Noticias del sector

Noticias del sector

Velocidad de los puertos del router: qué es y cómo elegir la correcta

What exactly is “router port speed”?

In plain English, port speed is how much data a single Ethernet jack on your router can move every second. It is printed right next to the port in tiny letters:  

– 10/100 M → 100 Mbps (Fast Ethernet)  

– 10/100/1000 M → 1 000 Mbps, i.e. 1 Gbps (Gigabit Ethernet)  

– 2.5 G → 2 500 Mbps (Multi-Gig)

To understand why it matters you have to look at two kinds of ports:

  1. WAN port – the “front door” that connects to the fiber modem.  
  2. LAN ports – the “side doors” that feed PCs, TVs, game consoles, etc.

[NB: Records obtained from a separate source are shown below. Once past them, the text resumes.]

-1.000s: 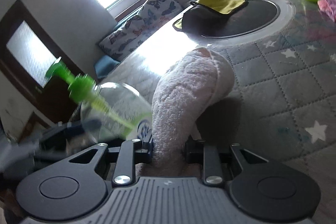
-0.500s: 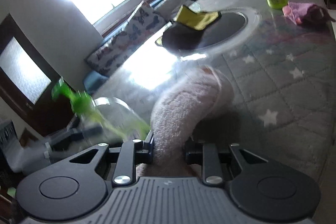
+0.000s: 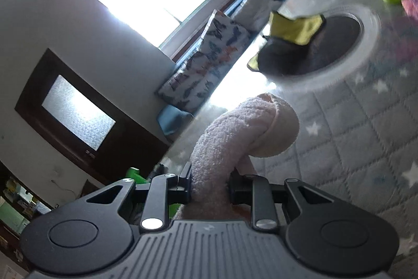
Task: Clean container
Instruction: 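Lift the soap bottle with the left gripper while the right gripper wipes it with the towel, then hold the bottle in the left gripper while the right gripper wipes its side with the towel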
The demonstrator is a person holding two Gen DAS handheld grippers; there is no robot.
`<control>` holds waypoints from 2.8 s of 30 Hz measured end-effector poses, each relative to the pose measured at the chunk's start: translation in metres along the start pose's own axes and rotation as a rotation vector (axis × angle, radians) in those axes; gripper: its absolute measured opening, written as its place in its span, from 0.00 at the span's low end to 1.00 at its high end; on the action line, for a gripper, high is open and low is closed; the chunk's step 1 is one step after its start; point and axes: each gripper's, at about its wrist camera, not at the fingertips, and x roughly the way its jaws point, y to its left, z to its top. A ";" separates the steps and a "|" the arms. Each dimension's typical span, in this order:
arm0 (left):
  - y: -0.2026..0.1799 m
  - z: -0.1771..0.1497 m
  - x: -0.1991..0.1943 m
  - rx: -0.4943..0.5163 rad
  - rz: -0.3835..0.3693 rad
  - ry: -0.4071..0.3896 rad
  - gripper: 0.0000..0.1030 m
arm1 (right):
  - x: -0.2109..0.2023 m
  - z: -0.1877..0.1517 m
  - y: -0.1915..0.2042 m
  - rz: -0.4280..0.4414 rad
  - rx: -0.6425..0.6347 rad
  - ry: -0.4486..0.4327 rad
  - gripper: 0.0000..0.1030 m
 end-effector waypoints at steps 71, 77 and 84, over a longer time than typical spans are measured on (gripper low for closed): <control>0.011 -0.024 -0.008 -0.098 0.074 0.034 0.86 | -0.002 -0.016 -0.003 -0.186 -0.052 0.000 0.24; 0.013 -0.025 -0.007 -0.091 0.064 0.030 0.85 | -0.014 -0.002 0.019 -0.038 -0.075 -0.045 0.24; 0.014 -0.025 -0.007 -0.090 0.054 0.029 0.85 | 0.004 0.010 0.028 0.080 -0.091 -0.023 0.25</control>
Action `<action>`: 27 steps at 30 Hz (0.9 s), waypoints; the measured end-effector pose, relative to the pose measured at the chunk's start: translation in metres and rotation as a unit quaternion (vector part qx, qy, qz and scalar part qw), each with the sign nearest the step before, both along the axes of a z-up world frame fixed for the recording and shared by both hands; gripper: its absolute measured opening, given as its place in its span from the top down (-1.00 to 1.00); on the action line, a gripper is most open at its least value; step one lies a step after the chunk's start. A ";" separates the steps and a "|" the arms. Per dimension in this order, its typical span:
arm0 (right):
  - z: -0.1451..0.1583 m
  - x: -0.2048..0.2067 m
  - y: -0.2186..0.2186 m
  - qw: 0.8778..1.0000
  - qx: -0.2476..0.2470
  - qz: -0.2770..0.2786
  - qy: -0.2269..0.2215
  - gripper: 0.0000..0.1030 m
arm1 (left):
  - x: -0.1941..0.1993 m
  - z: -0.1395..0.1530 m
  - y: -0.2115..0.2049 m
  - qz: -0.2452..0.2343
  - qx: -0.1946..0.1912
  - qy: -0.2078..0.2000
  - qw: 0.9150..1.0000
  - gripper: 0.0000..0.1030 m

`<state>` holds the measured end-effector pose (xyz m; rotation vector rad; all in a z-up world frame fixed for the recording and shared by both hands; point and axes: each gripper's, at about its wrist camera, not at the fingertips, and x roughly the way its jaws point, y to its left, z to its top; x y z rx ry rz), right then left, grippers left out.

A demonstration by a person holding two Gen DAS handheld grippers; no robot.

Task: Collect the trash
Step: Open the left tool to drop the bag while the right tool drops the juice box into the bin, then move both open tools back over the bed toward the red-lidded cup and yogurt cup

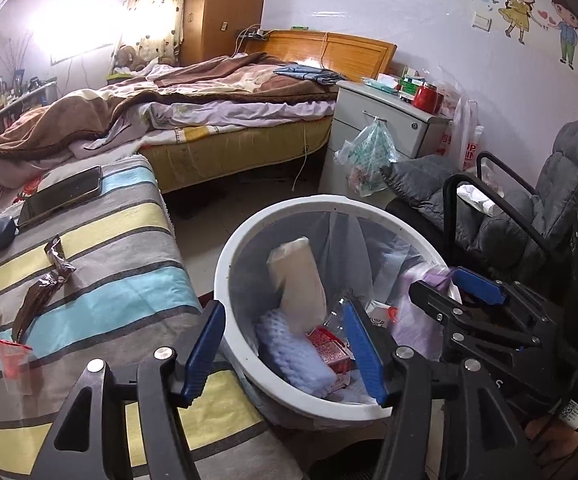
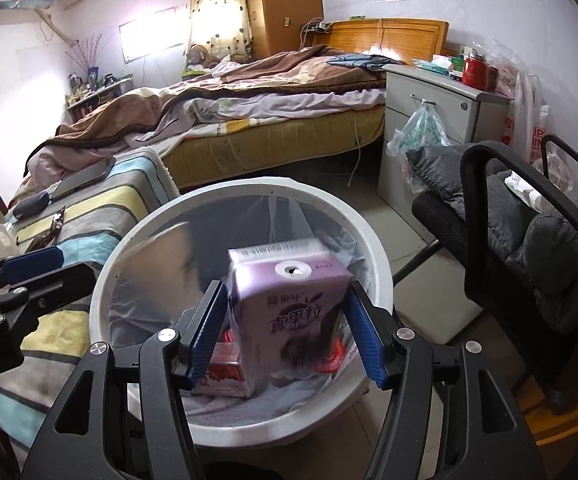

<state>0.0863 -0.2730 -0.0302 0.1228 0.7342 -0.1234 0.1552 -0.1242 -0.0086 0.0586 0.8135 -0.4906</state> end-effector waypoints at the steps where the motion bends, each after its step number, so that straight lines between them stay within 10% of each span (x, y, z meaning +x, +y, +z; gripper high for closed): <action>1: 0.001 -0.001 0.001 1.000 -0.003 0.000 -0.003 -0.20 | -0.001 0.001 0.001 0.000 -0.001 -0.001 1.000 -0.19; 27: 0.027 -0.011 0.039 0.999 -0.004 0.025 -0.047 -0.21 | -0.032 0.040 0.069 0.052 -0.016 -0.041 0.998 -0.21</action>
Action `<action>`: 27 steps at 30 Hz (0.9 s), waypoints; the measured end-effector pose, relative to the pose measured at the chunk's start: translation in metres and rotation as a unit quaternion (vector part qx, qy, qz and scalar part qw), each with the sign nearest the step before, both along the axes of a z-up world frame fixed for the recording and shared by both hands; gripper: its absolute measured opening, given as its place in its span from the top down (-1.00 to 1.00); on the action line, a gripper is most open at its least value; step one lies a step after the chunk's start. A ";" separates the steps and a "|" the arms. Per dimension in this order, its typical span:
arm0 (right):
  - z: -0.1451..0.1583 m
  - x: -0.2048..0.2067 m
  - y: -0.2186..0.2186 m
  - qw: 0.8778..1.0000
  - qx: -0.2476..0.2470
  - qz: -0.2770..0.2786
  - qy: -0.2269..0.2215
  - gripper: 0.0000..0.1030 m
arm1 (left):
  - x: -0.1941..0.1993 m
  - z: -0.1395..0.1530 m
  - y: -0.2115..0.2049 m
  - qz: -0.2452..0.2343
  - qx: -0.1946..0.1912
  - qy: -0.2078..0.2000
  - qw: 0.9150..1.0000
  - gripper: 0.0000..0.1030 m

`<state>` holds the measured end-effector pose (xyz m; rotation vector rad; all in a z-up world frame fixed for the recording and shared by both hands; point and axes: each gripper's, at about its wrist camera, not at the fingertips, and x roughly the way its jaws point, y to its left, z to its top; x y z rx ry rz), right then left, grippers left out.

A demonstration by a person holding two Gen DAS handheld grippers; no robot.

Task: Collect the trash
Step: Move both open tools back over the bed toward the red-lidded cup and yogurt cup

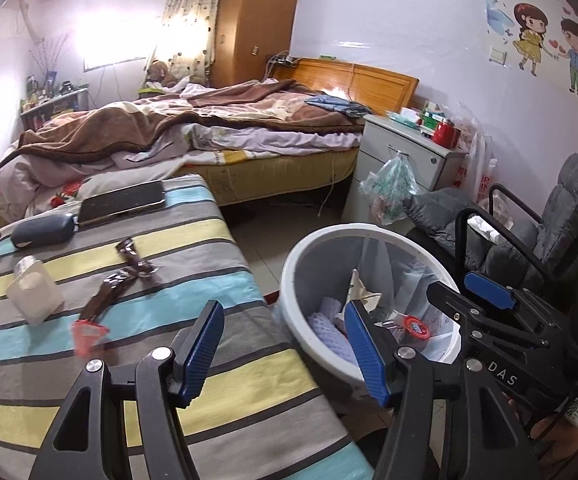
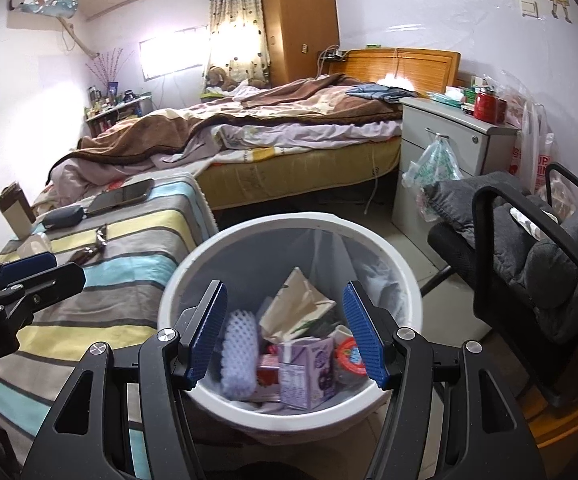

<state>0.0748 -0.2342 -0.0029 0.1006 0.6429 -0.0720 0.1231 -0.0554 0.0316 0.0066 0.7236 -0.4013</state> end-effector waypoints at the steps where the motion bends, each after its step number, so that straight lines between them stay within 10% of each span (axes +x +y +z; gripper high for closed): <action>1: 0.001 0.000 0.003 1.000 0.000 0.004 -0.002 -0.21 | -0.002 0.001 0.005 0.005 -0.001 -0.003 1.000 -0.21; 27: -0.006 0.020 0.110 0.992 0.009 0.124 0.006 -0.21 | -0.013 -0.003 0.184 0.161 0.009 -0.005 0.987 -0.21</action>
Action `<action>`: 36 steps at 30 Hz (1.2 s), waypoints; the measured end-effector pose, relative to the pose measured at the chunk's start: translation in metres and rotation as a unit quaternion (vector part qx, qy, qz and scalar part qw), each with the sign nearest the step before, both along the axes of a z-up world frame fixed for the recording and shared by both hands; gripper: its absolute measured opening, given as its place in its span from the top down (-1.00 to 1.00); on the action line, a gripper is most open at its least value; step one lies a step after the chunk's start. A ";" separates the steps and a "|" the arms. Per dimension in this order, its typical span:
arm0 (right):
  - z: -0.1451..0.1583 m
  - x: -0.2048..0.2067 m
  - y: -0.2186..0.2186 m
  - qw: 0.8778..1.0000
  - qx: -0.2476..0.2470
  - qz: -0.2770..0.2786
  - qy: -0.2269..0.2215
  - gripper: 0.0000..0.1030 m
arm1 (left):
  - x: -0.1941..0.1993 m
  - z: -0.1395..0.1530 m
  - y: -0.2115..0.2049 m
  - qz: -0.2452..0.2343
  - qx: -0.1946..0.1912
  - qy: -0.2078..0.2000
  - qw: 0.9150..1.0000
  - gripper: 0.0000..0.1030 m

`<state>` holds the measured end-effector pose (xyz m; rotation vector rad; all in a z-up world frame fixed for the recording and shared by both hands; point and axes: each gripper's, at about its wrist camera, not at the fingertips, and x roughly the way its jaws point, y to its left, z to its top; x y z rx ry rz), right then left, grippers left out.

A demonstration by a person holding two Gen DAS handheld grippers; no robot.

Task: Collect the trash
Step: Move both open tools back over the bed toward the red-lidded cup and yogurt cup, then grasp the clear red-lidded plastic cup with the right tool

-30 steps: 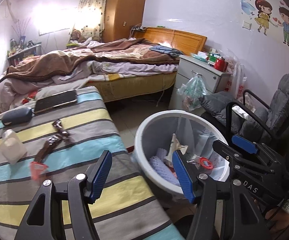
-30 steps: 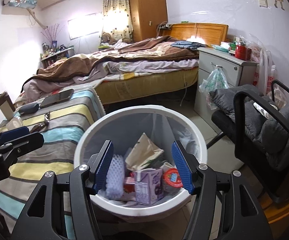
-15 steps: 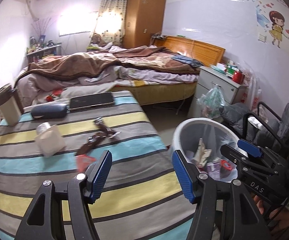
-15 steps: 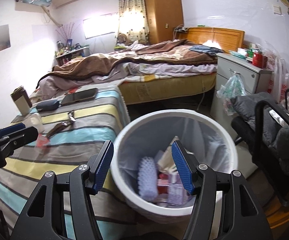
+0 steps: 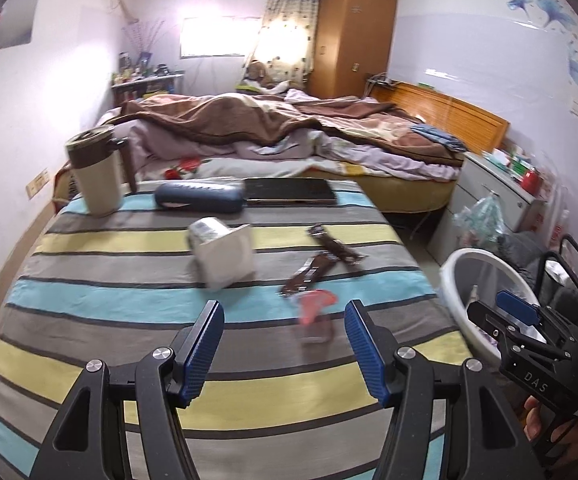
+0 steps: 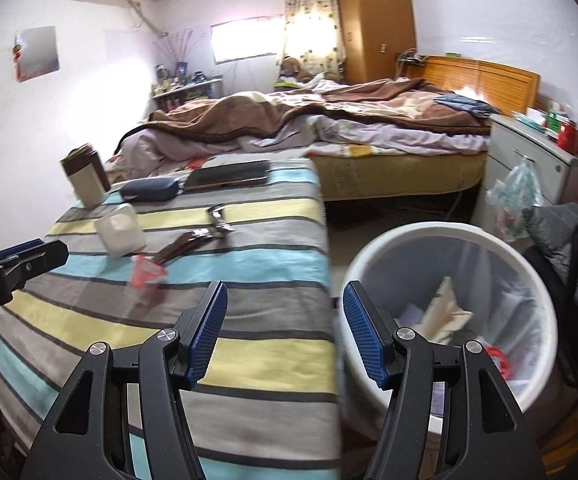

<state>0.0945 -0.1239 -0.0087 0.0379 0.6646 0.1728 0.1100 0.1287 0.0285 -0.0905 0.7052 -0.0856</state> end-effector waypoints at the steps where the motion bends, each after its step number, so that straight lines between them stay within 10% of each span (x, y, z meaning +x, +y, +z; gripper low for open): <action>1: -0.001 0.001 0.004 1.000 0.000 0.004 0.001 -0.21 | 0.000 -0.001 0.005 0.003 0.000 0.001 1.000 -0.21; 32: -0.036 0.057 0.109 0.989 -0.012 0.108 0.102 -0.20 | 0.055 -0.040 0.084 0.039 -0.021 0.047 0.998 -0.21; 36: -0.036 0.060 0.108 0.989 -0.017 0.101 0.105 0.11 | 0.070 -0.043 0.079 0.027 -0.021 0.049 0.998 -0.21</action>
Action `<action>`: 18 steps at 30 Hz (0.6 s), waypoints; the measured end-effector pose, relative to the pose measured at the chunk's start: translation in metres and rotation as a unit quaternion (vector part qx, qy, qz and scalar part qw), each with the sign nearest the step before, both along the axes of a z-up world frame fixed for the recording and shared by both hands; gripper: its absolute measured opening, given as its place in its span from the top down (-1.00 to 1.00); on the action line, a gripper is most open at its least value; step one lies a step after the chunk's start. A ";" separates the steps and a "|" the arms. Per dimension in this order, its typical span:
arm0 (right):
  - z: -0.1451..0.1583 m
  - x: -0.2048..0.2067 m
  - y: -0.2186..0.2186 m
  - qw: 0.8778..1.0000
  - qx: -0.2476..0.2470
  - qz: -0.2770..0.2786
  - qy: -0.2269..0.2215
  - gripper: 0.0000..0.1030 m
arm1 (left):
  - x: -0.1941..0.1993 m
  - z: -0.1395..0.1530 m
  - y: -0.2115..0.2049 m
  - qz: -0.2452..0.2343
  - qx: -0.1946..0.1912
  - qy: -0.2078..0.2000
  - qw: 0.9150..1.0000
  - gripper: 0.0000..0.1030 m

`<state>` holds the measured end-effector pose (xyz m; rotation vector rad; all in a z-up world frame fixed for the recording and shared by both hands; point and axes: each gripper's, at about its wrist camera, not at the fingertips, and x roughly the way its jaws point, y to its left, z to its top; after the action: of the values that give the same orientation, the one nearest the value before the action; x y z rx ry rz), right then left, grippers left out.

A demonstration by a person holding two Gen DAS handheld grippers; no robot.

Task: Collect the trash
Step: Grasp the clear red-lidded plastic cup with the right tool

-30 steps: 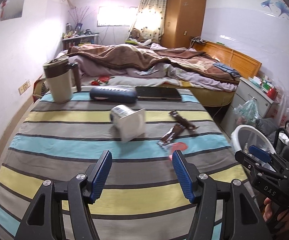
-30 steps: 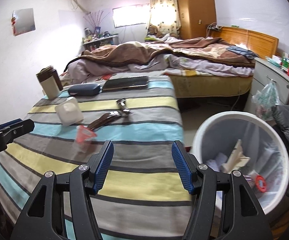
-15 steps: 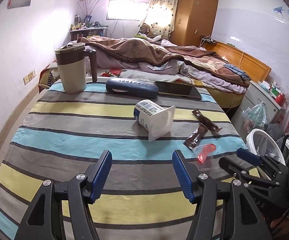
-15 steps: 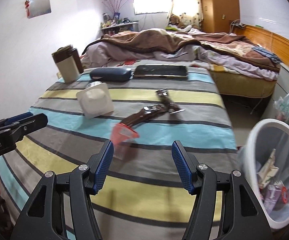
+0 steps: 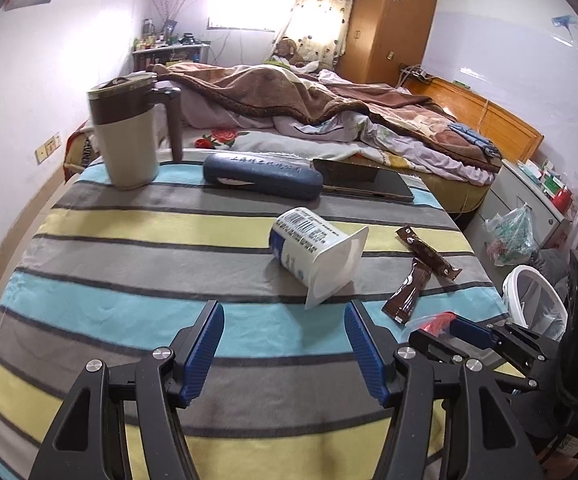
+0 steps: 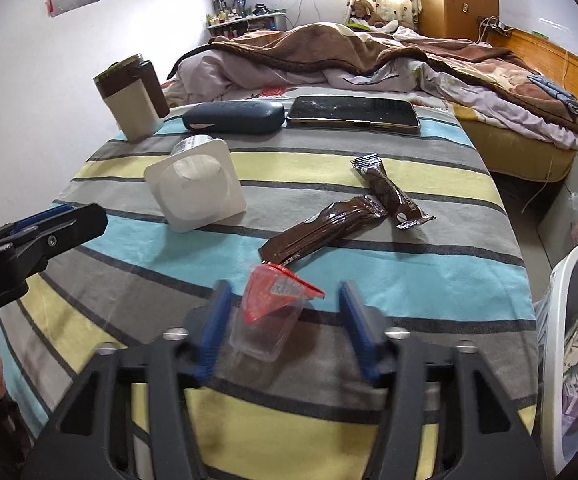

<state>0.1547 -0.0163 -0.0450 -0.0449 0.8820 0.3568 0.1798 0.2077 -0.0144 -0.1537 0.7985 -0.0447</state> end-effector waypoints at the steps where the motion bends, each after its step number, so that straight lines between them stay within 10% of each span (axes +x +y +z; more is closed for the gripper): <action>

WAN port speed sets the absolute ceiling for every device in your home. Buy a 100 Mbps WAN router and even a 1 000 Mbps fiber plan will be throttled to 100 Mbps.  

LAN port speed sets the ceiling for anything you plug in with a cable. A Gigabit WAN plus 100 Mbps LAN still leaves wired devices stuck at 100 Mbps.

How to pick the correct port speed

Broadband ≤ 100 Mbps  

If your plan is 100 Mbps or slower and you only browse, stream and have a handful of gadgets, a 100 Mbps router is fine. Save the money.

Broadband 100 Mbps – 1 Gbps  

Step up to Gigabit.  

– Wireless-only house: make sure the WAN port is Gigabit.  

– Wired devices matter: choose a full-Gigabit model such as CF-WR633AX V2 (1× Gigabit WAN + 4× Gigabit LAN, 3 000 Mbps Wi-Fi). Every cable and every radio gets the full bandwidth you paid for.

Broadband > 1 Gbps (1 200 Mbps, 2 000 Mbps, etc.)  

You need Multi-Gig. The CF-WR632AX gives you one 2.5 G WAN/LAN port rated at 2 500 Mbps—enough headroom for tomorrow’s speed tiers. Pocket-size and USB-C powered, it slips into a backpack yet still eliminates the port-speed bottleneck wherever you go.

Bottom line  

Match the port to the plan, then add a little extra for growth. Do that once and you will never again wonder why your “fast new internet” still feels slow.